→ INSTRUCTIONS TO FOLLOW
Check every line below, and copy those that include "robot".

→ ENTRIES SHOWN
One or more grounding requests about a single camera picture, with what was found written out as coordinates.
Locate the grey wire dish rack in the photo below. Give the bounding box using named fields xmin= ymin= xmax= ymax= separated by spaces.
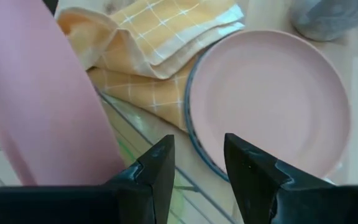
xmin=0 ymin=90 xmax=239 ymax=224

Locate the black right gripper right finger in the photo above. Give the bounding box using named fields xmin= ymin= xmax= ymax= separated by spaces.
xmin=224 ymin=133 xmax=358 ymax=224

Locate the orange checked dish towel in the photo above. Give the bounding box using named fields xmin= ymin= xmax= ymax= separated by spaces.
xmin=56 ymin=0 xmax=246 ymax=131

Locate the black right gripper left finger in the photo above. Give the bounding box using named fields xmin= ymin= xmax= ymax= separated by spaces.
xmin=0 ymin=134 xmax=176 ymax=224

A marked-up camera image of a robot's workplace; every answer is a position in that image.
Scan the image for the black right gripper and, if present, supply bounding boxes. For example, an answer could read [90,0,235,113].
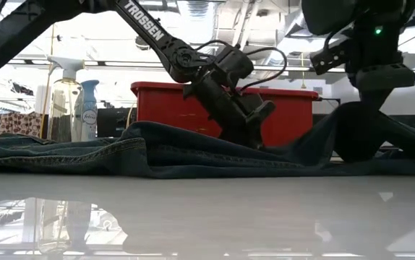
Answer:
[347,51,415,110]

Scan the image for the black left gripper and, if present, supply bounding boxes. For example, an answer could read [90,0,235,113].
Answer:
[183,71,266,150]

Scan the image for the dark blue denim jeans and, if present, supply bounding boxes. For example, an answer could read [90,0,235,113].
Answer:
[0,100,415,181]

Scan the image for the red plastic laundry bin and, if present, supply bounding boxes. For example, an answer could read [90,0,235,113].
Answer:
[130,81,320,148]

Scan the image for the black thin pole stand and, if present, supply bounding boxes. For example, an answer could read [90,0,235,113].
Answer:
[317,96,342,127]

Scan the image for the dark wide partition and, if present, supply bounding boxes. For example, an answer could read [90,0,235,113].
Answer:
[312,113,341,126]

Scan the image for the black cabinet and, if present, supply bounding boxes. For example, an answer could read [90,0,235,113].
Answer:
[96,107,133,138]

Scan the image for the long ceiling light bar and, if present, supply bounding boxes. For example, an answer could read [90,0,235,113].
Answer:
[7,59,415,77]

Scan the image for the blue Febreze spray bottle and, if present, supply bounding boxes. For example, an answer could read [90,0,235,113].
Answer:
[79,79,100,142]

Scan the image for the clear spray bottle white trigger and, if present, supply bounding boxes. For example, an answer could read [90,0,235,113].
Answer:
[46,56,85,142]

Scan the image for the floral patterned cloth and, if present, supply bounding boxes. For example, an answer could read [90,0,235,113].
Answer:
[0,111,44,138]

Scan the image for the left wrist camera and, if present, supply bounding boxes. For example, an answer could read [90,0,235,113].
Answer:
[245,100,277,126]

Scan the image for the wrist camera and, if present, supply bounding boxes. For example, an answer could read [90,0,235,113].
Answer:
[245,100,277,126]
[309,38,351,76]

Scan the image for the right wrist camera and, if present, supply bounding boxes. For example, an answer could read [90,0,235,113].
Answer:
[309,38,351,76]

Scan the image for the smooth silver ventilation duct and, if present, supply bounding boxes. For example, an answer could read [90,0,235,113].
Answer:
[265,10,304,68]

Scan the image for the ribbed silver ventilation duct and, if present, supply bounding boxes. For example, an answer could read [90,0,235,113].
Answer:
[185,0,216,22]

...

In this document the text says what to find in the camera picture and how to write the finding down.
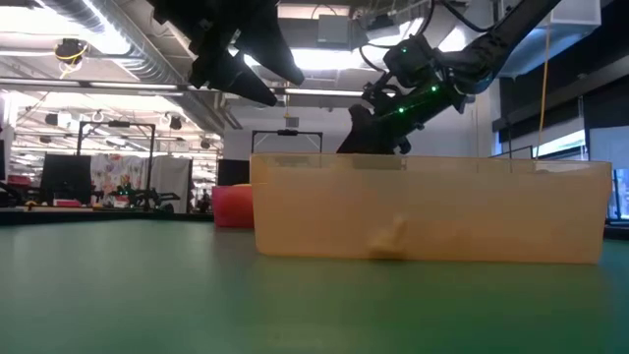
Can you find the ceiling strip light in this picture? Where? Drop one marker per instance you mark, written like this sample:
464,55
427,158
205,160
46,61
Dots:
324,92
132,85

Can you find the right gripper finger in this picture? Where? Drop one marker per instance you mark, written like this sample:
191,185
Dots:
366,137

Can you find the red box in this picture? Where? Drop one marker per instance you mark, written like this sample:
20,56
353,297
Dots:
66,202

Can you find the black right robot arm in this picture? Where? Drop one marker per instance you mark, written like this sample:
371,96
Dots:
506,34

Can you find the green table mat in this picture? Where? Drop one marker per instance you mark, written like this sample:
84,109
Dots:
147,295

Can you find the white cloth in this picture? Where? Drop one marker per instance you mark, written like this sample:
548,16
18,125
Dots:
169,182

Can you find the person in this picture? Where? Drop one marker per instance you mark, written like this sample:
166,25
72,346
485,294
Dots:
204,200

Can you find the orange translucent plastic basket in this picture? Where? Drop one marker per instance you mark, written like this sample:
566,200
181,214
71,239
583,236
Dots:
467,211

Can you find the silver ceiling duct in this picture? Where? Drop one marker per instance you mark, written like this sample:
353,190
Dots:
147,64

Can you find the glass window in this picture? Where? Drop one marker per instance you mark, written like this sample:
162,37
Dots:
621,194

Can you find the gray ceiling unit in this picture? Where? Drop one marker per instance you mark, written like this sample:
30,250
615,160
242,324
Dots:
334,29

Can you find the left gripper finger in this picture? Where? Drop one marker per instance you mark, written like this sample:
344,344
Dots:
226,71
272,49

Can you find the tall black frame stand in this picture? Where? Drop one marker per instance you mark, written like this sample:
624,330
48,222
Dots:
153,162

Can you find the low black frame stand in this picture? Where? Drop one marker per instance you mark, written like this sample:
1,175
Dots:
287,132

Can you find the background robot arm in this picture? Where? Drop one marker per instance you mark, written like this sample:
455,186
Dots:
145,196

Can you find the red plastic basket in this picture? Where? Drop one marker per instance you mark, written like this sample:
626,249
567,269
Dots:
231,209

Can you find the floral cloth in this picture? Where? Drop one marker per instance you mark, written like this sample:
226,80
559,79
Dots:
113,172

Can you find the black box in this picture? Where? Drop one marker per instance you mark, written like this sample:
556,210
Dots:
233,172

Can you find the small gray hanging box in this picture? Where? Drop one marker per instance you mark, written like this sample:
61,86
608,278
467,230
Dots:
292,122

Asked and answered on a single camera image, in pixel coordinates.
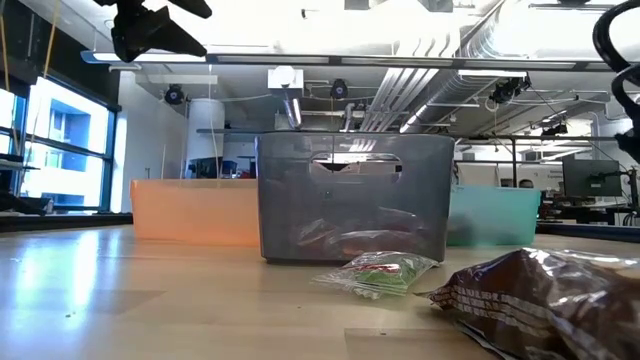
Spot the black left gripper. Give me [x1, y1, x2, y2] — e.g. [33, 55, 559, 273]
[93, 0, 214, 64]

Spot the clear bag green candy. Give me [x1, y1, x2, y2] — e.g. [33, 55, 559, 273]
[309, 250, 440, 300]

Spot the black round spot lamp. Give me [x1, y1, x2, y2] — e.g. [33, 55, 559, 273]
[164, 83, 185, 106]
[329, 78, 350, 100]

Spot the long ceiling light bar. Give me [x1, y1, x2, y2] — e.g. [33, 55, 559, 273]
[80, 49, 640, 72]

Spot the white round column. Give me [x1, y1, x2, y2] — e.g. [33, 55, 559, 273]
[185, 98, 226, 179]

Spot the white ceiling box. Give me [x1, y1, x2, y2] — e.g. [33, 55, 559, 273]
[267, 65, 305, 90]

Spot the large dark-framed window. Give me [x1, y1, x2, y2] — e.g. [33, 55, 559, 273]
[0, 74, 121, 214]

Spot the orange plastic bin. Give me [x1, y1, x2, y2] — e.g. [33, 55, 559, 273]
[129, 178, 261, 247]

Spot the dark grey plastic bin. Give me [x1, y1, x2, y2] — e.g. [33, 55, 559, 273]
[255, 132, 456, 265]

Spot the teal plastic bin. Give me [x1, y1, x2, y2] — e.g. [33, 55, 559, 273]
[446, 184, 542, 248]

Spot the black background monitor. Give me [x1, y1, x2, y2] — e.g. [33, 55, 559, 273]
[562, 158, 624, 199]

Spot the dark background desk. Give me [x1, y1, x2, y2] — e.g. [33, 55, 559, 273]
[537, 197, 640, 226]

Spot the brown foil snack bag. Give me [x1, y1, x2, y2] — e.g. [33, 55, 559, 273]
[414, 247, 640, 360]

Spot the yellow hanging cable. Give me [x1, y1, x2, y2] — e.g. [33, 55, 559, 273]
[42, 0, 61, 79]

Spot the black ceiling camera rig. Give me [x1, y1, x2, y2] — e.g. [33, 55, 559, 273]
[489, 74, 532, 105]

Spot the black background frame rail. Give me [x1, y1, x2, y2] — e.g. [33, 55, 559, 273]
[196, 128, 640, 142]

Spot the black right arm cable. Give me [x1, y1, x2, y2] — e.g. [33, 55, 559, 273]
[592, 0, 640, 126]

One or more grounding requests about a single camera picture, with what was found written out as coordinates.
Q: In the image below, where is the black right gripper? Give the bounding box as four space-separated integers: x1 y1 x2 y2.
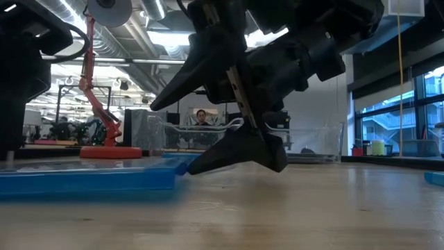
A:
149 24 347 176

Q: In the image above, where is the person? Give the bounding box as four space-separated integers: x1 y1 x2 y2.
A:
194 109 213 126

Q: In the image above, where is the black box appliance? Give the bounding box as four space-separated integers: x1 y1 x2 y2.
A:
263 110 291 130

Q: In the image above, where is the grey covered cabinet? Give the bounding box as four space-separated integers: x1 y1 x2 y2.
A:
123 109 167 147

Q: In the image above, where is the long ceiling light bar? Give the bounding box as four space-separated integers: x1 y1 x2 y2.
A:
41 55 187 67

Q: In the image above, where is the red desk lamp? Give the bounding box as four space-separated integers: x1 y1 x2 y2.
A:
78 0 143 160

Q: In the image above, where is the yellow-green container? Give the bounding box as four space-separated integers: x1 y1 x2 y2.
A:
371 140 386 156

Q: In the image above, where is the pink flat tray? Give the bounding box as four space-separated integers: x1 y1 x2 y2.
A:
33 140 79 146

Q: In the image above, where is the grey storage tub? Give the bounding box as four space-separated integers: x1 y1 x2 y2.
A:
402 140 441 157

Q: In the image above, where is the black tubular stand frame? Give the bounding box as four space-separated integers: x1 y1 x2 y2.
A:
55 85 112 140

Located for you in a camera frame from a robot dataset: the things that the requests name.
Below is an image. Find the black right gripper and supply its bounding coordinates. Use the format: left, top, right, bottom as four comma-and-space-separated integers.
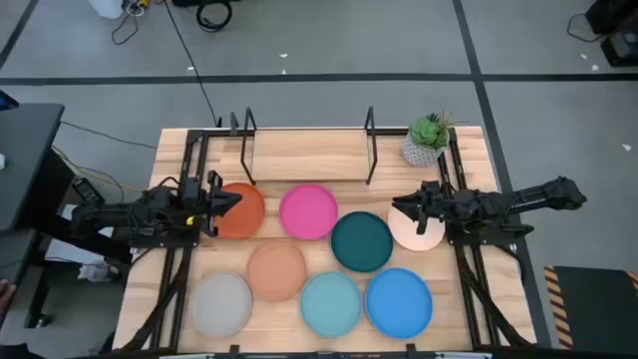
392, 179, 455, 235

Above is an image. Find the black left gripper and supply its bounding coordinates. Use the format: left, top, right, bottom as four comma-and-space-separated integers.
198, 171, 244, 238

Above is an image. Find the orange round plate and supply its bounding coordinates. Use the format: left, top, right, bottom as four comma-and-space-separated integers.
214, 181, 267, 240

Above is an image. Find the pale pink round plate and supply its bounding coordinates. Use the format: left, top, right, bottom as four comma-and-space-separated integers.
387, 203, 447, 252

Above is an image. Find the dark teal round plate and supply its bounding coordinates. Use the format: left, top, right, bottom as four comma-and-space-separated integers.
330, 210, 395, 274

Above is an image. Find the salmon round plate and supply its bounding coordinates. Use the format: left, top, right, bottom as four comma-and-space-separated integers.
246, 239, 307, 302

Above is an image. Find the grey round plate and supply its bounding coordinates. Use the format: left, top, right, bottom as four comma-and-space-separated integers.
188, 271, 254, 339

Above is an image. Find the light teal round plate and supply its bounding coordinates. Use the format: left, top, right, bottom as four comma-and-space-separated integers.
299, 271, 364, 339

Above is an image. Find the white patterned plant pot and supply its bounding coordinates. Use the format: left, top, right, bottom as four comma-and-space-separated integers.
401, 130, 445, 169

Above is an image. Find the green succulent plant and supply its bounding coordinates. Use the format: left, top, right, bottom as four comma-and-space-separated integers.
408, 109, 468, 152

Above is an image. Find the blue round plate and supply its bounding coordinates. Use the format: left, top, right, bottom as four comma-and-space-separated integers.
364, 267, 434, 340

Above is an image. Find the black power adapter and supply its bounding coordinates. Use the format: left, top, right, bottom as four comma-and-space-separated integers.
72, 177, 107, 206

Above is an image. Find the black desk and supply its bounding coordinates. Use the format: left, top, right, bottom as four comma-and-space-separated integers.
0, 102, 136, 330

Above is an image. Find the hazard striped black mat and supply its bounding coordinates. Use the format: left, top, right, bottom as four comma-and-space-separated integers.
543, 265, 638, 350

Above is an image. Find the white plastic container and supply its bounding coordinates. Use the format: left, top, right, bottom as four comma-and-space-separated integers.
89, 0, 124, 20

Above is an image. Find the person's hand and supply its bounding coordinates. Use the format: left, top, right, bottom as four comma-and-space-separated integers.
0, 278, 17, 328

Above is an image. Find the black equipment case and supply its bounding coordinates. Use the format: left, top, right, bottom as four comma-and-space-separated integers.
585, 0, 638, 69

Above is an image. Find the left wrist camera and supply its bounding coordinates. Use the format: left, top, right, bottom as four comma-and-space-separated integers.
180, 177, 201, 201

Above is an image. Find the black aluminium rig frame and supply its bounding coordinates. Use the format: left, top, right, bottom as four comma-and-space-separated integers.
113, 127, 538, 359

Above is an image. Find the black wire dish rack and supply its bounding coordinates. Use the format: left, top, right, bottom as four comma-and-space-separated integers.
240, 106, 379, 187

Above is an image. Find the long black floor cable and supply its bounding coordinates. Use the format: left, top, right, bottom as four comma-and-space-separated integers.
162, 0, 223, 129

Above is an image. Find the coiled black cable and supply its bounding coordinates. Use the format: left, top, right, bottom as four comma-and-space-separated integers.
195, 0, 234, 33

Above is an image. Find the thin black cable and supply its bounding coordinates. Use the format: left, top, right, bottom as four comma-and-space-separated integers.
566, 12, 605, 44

→ EXERCISE SOLUTION
A marked-up camera image of a robot's workplace; every answer is a position in that image.
Can you find the black right robot arm in this picture? Where? Drop one marker per instance you mark, written like this sample:
Can you find the background robot arm in this picture? Where? Drop one marker per instance you mark, written like this sample:
Located for you in a camera frame from a robot dataset: the things that the requests name.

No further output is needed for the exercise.